Print the listing again exactly, leaving nothing out.

= = =

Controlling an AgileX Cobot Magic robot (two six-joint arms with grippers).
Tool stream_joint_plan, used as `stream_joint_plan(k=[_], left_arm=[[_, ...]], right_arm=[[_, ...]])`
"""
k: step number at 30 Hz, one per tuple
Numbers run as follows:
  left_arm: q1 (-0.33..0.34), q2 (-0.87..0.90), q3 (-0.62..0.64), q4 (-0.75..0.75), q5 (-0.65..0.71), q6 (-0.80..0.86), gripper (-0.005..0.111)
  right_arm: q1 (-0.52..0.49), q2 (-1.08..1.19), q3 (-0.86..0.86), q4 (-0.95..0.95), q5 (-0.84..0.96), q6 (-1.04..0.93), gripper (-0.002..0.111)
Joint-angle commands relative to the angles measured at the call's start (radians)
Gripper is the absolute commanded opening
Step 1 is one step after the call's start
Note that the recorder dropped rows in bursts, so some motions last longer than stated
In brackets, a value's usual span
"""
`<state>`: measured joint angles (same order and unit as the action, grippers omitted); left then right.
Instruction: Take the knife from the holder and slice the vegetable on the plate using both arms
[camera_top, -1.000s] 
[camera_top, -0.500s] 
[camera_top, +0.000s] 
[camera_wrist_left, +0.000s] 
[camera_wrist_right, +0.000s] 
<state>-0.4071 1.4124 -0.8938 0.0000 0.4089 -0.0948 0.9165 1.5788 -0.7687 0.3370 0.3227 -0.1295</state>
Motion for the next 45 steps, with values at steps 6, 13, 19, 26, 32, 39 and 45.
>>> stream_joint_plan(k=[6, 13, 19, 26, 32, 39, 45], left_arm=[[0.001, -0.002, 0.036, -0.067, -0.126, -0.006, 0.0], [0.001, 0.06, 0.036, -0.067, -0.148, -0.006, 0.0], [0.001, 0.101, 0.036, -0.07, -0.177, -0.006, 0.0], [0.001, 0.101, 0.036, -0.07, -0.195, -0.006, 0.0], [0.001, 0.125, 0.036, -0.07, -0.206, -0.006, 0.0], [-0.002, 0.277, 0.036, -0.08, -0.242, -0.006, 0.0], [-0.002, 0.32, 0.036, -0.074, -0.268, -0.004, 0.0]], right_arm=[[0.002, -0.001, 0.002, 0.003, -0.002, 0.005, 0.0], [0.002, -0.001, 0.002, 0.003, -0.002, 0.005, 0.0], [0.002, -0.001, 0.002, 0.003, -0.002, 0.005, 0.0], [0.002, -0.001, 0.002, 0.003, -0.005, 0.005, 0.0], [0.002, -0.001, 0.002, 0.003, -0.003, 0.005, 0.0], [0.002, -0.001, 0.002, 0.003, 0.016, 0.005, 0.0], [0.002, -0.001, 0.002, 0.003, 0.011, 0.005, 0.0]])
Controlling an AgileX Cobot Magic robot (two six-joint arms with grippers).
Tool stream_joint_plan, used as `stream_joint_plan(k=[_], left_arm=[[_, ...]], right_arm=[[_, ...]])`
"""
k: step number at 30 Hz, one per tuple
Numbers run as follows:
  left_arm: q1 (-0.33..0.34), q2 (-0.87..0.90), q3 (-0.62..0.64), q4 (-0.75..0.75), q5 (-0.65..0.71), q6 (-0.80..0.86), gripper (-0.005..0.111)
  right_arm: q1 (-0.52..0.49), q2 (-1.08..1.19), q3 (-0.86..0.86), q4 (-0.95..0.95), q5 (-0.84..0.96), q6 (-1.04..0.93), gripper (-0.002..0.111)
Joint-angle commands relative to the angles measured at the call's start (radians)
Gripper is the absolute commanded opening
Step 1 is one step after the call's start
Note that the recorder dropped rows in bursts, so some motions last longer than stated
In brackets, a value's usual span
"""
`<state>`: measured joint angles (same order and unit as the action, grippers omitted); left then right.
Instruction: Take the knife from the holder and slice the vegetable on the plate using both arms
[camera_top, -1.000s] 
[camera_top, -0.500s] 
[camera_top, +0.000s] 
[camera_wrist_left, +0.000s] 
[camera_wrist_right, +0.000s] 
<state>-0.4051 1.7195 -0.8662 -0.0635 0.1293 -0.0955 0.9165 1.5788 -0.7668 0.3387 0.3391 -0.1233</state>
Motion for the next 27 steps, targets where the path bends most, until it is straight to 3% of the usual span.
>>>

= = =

## YOUR RESPONSE
Controlling an AgileX Cobot Magic robot (two six-joint arms with grippers).
Tool stream_joint_plan, used as `stream_joint_plan(k=[_], left_arm=[[_, ...]], right_arm=[[_, ...]])`
"""
k: step number at 30 Hz, one per tuple
Numbers run as follows:
  left_arm: q1 (-0.33..0.34), q2 (-0.87..0.90), q3 (-0.62..0.64), q4 (-0.75..0.75), q5 (-0.65..0.71), q6 (-0.80..0.86), gripper (-0.005..0.111)
  right_arm: q1 (-0.52..0.49), q2 (-1.08..1.19), q3 (-0.86..0.86), q4 (-0.95..0.95), q5 (-0.84..0.96), q6 (-1.04..0.93), gripper (-0.002..0.111)
Joint-angle commands relative to the angles measured at the call's start (radians)
Gripper is the absolute commanded opening
Step 1 is one step after the call's start
Note that the recorder dropped rows in bursts, so some motions last longer than stated
In brackets, a value's usual span
"""
`<state>`: measured joint angles (same order and unit as the action, grippers omitted); left then right.
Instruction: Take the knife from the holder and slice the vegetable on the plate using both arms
[camera_top, -1.000s] 
[camera_top, -0.500s] 
[camera_top, +0.000s] 
[camera_wrist_left, +0.000s] 
[camera_wrist_right, +0.000s] 
<state>-0.4071 1.4124 -0.8938 0.0000 0.4089 -0.0948 0.9165 1.5788 -0.7687 0.3370 0.3227 -0.1295</state>
Motion for the next 45 steps, with values at steps 6, 13, 19, 26, 32, 39 and 45.
>>> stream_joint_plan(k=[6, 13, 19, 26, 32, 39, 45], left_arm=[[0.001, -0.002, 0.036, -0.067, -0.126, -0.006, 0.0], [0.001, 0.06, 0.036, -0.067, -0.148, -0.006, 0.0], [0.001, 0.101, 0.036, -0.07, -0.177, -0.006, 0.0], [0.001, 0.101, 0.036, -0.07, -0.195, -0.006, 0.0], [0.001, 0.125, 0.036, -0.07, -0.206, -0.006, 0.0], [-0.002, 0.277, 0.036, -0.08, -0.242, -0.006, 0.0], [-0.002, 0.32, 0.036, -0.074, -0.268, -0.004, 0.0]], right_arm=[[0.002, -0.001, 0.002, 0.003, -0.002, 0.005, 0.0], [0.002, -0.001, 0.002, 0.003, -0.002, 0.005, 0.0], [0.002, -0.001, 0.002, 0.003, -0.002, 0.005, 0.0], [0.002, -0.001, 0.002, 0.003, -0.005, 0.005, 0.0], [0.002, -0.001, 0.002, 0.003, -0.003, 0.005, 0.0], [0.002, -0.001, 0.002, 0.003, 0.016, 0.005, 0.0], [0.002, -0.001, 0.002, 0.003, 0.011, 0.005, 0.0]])
Controlling an AgileX Cobot Magic robot (two six-joint arms with grippers).
Tool stream_joint_plan, used as `stream_joint_plan(k=[_], left_arm=[[_, ...]], right_arm=[[_, ...]])`
"""
k: step number at 30 Hz, one per tuple
Numbers run as follows:
  left_arm: q1 (-0.33..0.34), q2 (-0.87..0.90), q3 (-0.62..0.64), q4 (-0.75..0.75), q5 (-0.65..0.71), q6 (-0.80..0.86), gripper (-0.005..0.111)
  right_arm: q1 (-0.52..0.49), q2 (-1.08..1.19), q3 (-0.86..0.86), q4 (-0.95..0.95), q5 (-0.84..0.96), q6 (-1.04..0.93), gripper (-0.002..0.111)
Joint-angle commands relative to the angles measured at the call's start (radians)
Gripper is the absolute commanded opening
Step 1 is one step after the call's start
Note that the recorder dropped rows in bursts, so some motions last longer than stated
In brackets, a value's usual span
"""
`<state>`: measured joint angles (same order and unit as the action, grippers omitted); left then right.
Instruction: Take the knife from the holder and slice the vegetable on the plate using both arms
[camera_top, -1.000s] 
[camera_top, -0.500s] 
[camera_top, +0.000s] 
[camera_wrist_left, +0.000s] 
[camera_wrist_right, +0.000s] 
<state>-0.4051 1.7195 -0.8662 -0.0635 0.1293 -0.0955 0.9165 1.5788 -0.7668 0.3387 0.3391 -0.1233</state>
Motion for the next 27 steps, targets where the path bends most, until it is straight to 3% of the usual span.
>>>

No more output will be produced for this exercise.